[WORK INSTRUCTION] Take every line from the listing below that includes "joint" and copy it.

--- RAW DATA Enclosed Below ---

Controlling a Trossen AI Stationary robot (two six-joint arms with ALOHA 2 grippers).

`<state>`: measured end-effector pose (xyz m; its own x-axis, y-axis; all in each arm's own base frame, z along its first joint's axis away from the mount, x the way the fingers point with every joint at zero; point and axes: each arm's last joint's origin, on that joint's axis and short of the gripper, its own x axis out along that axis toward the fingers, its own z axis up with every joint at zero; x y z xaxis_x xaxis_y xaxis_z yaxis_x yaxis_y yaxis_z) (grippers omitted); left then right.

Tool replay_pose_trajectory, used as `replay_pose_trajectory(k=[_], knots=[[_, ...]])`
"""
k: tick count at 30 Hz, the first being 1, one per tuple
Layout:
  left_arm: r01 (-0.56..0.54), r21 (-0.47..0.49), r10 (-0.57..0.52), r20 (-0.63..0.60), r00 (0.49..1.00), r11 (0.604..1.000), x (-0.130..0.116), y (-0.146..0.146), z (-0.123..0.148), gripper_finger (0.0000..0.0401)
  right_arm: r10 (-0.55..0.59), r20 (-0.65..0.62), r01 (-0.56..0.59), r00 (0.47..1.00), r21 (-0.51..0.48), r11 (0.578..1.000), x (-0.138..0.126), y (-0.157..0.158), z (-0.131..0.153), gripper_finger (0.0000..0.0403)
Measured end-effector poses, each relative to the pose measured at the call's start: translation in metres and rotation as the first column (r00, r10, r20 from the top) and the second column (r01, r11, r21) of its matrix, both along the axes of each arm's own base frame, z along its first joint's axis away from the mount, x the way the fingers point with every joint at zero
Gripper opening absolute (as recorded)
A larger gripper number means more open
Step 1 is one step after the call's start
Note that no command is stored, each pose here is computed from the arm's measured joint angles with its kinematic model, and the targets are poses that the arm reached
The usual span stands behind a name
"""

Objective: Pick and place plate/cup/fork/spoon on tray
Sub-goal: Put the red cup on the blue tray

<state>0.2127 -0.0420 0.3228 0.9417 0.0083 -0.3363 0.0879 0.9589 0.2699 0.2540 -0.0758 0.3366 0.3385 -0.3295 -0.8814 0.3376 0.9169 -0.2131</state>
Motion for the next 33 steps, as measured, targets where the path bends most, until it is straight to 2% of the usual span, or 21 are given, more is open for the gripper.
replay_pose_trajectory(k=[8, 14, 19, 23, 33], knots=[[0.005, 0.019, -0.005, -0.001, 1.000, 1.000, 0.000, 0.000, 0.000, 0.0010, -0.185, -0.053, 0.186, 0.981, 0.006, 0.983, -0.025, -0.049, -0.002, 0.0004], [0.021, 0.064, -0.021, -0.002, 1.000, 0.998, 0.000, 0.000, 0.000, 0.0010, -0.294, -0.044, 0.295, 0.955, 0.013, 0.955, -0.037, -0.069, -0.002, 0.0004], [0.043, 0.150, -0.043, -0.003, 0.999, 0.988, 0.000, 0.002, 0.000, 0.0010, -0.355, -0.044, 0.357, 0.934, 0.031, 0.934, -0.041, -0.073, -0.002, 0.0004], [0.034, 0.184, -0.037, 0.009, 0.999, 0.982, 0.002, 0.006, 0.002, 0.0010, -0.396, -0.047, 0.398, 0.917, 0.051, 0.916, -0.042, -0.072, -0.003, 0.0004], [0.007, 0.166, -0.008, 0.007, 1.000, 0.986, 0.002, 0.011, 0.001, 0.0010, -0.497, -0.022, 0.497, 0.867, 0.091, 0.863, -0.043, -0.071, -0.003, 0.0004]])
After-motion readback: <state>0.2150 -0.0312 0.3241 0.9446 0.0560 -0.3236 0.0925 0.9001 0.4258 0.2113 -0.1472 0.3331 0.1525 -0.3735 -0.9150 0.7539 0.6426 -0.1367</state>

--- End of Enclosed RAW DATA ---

[SOLUTION TO THIS EXERCISE]
Controlling a Trossen AI Stationary robot (two six-joint arms with ALOHA 2 grippers).
`<state>`: measured end-effector pose (xyz m; its own x-axis, y-axis; all in each arm's own base frame, z along its first joint's axis away from the mount, x the way the fingers point with every joint at zero; point and axes: each arm's last joint's origin, on that joint's axis and short of the gripper, its own x axis out along that axis toward the fingers, its own z axis up with every joint at zero; x y z xaxis_x xaxis_y xaxis_z yaxis_x yaxis_y yaxis_z) (grippers omitted); left then right.
Measured end-effector poses, each relative to the pose measured at the call's start: translation in metres and rotation as the first column (r00, r10, r20 from the top) and the second column (r01, r11, r21) of its matrix, both along the axes of each arm's own base frame, z along its first joint's axis away from the mount, x the way the fingers point with every joint at zero
Note that no command is stored, each pose here is computed from the arm's measured joint angles with its kinematic model, and the targets are poses that the arm reached

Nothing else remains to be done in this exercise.